By Trevor Hope, CIO Advisor
As a technology integration specialist in a school district, I find myself working in multiple departments and—as they say—wearing many hats. I primarily work in the curriculum department but I of course have to meet with the technology department and keep up to date on what they’re doing and vice versa. I have found that most people in my type of job come from an educational background. I have experience in both. I spent a few years before entering the classroom in the IT world, both in schools and out. Now that I work in both arenas I can look at tech issues with multiple lenses.

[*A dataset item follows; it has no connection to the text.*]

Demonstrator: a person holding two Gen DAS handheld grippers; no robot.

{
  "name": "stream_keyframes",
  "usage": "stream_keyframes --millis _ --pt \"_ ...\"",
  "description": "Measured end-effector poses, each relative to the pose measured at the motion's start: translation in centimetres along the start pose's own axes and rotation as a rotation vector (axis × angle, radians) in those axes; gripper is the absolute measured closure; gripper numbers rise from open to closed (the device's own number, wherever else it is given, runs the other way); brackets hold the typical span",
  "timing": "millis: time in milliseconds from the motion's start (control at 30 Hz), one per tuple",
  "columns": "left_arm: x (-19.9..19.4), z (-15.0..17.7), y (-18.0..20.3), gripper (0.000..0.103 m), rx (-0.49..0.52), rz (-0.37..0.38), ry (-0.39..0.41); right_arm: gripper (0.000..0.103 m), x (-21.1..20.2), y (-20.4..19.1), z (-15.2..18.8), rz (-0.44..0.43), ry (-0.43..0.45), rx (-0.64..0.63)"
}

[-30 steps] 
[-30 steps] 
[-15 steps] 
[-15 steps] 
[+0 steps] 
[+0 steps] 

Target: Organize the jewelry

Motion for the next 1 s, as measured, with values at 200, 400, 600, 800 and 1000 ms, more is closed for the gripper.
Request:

Too often I sit in meetings, whether it be with curriculum people or tech people, at my current district, at my last district or even at conferences or workshops, and find that people look at tech issues with only one agenda or lens. I often have to explain both sides of an issue to people. IT or tech department people often see things as yes or no: “Yes, this software will work on our network” or “No, this won’t work with our network.” In larger districts I know the problem becomes even bigger and disconnect from the students can be a problem. On the flip side, curriculum decision makers and teachers always want to hear yes or don’t understand why something wouldn’t work. "I found this piece of software that is designed for teachers to use with their students; why wouldn’t it work in my school?" And who can blame them? But there can be a myriad of possibilities of why something can’t work in a particular district. We need to be able to see things from every perspective.
There is no easy solution to this problem. Obviously, having tech integration specialists who can act as a liaison helps. (I’m not biased or anything.) Perhaps cross training administrators in each other’s disciplines is one part of the solution. After all, when preparing to be an administrator, everyone is required to take some sort of curriculum class, a law class, and a finance class, but I don’t remember being required to take a tech class in grad school.
Maybe this is a problem for our universities to address?